Gestern Samstag war ich, ganz Mode- und Schönwetterfan, endlich wieder bei einem Spiel des SV Babelsberg 03. Leider gibt es über das Spielgeschehen kaum etwas zu berichten. Ich kann mich, ehrlich gesagt, an keine einzige gefährliche Torchance der Gastgeber erinnern und auch der Spielaufbau hatte im wahrsten Sinn des Wortes Sand im Getriebe; 3. Liga Glamour. Die Gäste aus Chemnitz wiederum verzeichneten immerhin einen Lattenschuss. Zu mehr reichte es aber, erfreulicherweise, auch ihnen nicht. Wer nun 1 und 1 zusammenzählt weiß, dass daraus 0 und 0 resultiert. Herrlich logisch, nicht wahr?
Interessanter war es auf den Rängen. Diese Globalisierung ist einfach bemerkenswert: sie erreicht heutzutage - Vladimir Putin mag es immer noch nicht glauben - nicht nur russische Städte und Steppen (Gott segne sie!), sondern auch die Niederungen des europäischen Fussballs. Auf der Babelsberger Nordkurve hört der gepflegte Biertrinker die folgenden Sprachen gegrölt: Italienisch, Französisch, Englisch, Spanisch und, ohne Kohl, Deutsch! Und ich spreche nicht von den Sprachen der Zuschauer, die sprechen meines Ermessens alle Deutsch oder eine dieser Sprache verwandte Ausdrucksweise. Ich spreche von den Chorälen der Fans.

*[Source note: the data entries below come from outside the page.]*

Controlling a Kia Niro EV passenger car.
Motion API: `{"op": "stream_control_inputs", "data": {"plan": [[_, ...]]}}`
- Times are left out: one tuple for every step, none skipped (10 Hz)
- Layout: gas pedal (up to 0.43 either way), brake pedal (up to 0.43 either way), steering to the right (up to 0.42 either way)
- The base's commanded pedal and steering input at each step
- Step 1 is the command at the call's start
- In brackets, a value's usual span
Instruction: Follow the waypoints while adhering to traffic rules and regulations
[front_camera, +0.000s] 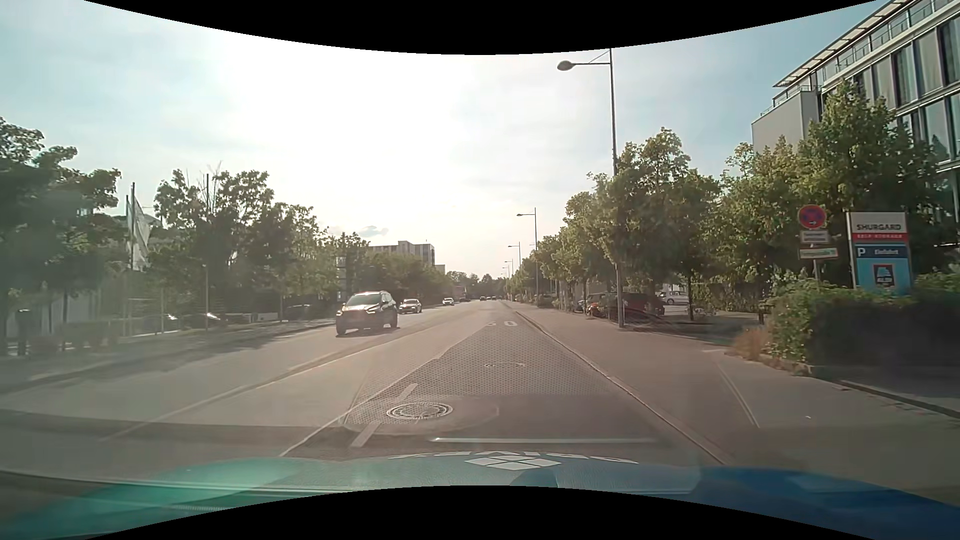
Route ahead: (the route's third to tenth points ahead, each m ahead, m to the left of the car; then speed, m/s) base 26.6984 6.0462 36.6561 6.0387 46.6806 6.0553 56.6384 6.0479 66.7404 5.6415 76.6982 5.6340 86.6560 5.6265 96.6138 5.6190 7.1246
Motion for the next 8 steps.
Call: {"op": "stream_control_inputs", "data": {"plan": [[0.138, 0.000, 0.000], [0.138, 0.000, 0.000], [0.138, 0.000, 0.000], [0.138, 0.000, 0.001], [0.138, 0.000, 0.000], [0.150, 0.000, -0.003], [0.138, 0.000, -0.003], [0.138, 0.000, -0.002]]}}
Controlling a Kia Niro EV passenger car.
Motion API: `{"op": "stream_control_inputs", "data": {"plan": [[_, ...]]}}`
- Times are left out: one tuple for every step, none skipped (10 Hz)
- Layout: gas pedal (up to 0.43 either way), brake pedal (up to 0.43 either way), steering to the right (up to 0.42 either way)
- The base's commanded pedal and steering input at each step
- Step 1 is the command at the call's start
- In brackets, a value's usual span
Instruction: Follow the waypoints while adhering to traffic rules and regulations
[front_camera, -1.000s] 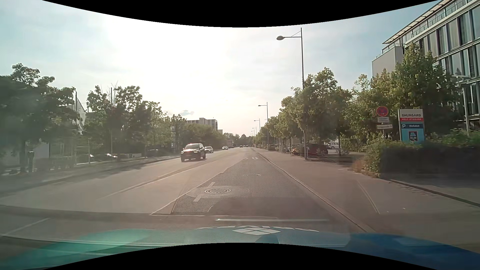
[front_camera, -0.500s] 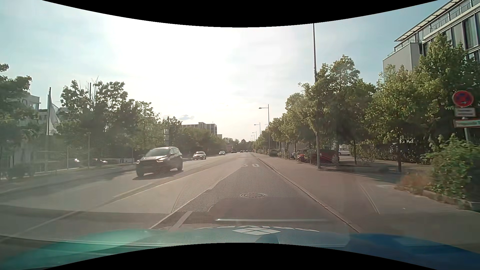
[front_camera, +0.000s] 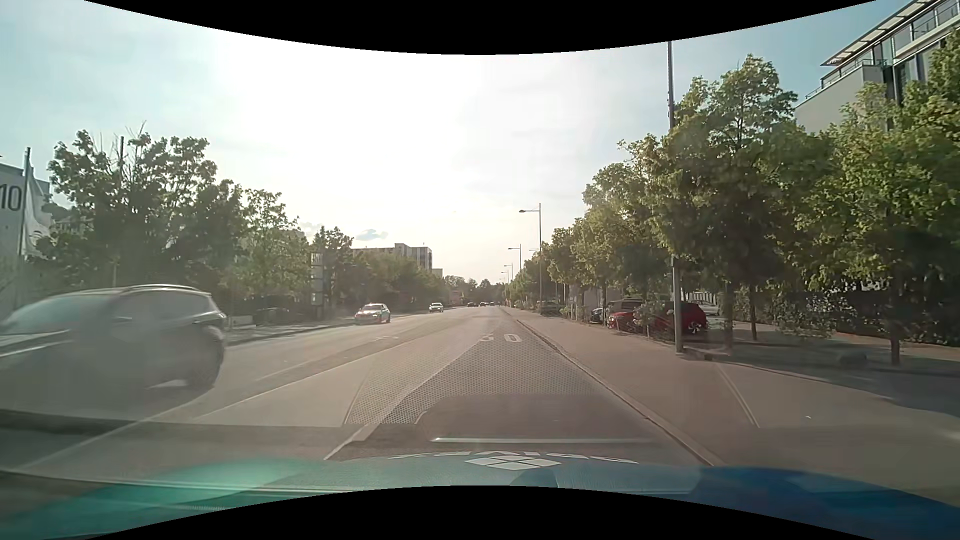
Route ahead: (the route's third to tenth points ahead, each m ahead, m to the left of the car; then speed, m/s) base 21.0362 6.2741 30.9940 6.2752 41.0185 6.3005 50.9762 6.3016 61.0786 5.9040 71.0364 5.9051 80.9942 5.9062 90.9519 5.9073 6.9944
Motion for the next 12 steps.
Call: {"op": "stream_control_inputs", "data": {"plan": [[0.138, 0.000, -0.001], [0.138, 0.000, -0.003], [0.138, 0.000, -0.005], [0.150, 0.000, -0.005], [0.150, 0.000, -0.003], [0.150, 0.000, -0.003], [0.150, 0.000, -0.003], [0.150, 0.000, -0.003], [0.150, 0.000, -0.003], [0.150, 0.000, -0.003], [0.150, 0.000, -0.003], [0.150, 0.000, -0.003]]}}
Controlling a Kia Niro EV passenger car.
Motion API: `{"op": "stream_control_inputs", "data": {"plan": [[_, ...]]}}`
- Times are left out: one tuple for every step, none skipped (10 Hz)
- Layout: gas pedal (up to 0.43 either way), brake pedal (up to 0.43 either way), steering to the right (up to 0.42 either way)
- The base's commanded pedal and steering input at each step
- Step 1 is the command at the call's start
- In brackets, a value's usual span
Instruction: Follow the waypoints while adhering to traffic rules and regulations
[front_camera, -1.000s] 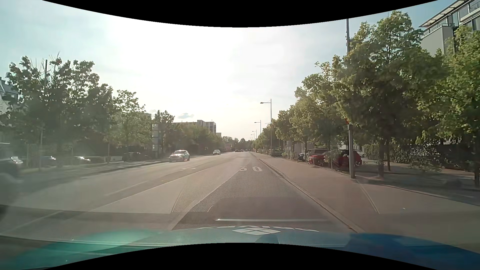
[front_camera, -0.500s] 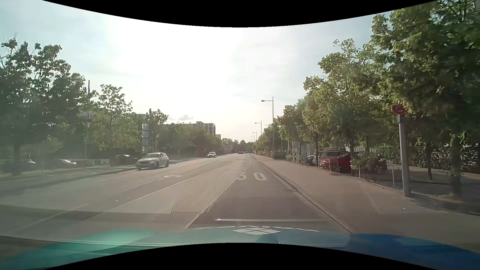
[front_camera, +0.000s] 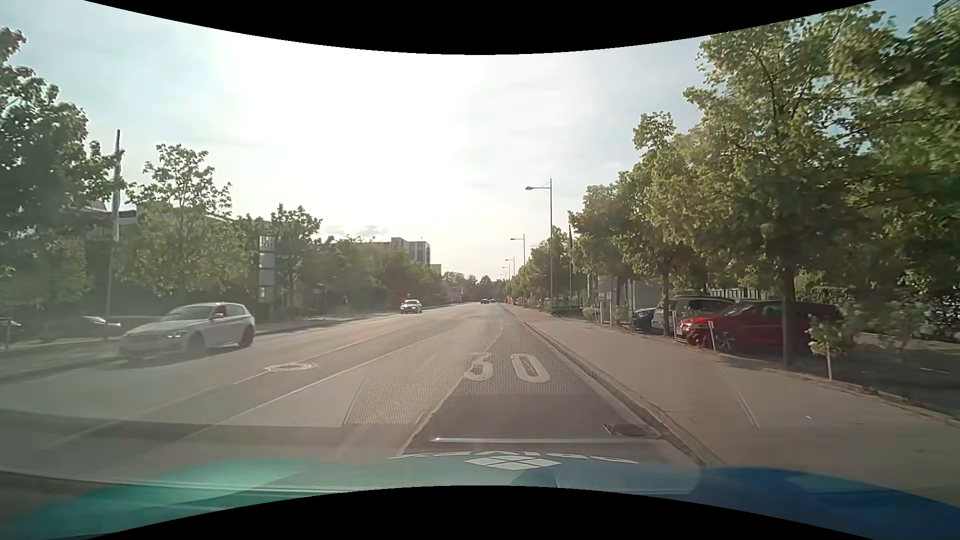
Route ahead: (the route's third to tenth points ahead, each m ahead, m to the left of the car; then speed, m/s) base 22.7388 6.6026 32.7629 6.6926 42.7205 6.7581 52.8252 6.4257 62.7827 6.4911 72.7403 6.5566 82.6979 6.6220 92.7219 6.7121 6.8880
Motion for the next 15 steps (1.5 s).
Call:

Aber eben, die Kurven werden ja auch kaum mehr von Kutten dominiert. Die sucht man im 152. Todesjahr meines geliebten Schopenhauers vielerorts vergeblich. Heute stehen nach Italien schielende Ultras neben von England inspirierten Casuals, Hools und Fools. Und mittendrin: die von Südamerika träumenden Pazifisten und Antifaschisten. Nur eins erklärt sich mir einfach nicht auf Anhieb: weshalb um Himmels Willen Französisch? Ist es die Revolution? Ist es vielleicht die Liebe zum französischen Duschen? Oder gar die Hoffnung auf Francois Hollande, der, ich kann es kaum fassen, nur noch halb so schwer ist wie damals, als er noch mit Ségolène verheiratet war. Und noch was: warum kein Russisch? Ist das vielleicht auf der Ostkurve en vogue? Davai 03! Und beim nächsten Mal sollte ich vielleicht auch ein Berner Lied anstimmen.
Aus den Stadien in Italien oder England oder Russland kenne ich diesen babylonischen Sprachenknäuel nicht. Dort singt man, wenn ich mich nicht irre in meinen greisen Tagen, einfach in der Landessprache. C'est tout. Ich kenne das sonst nur aus der Schweiz, und dort fand ich es verständlich weil wir so ein kleines und daher oftmals auch nach außen orientiertes Land sind. Wir müssen uns Inspirationen quasi aus dem Ausland holen, oder sie werden durch Immigration zu uns gebracht, v. a. aus Italien. Aber warum singt Babelsberg in fünf Sprachen? Wie dem auch sei, gestern gegen Chemnitz war diese kosmopolitische Kurve auf jeden Fall besonders wohltuend. Und dann hing dort im Westen auch noch ein Banner der Bulldogs vom GCZ. Oje.
Leider habe ich keine Fotos. Das Spiel war wie gesagt nüscht. Aber die teilweise herrlichen Leute hätte ich gerne fotografiert. Habe mich aber nicht getraut und deshalb gibt es jetzt fünf zufällige Fotos und drei göttliche Listen.
Drei Mixes die ich gerade höre: Bossa Nova and beyond from Brazil, Soft Rock und Yachtness aus den USA sowie Bass Musik von der Insel.
Drei Tumblrs: Substance, Minimal Me und Newy-rk.
Zur Förderung hypnagogischer Erfahrungen oder zum Spliff oder so, mir egal: Grouper, Big Deal, Washed Out.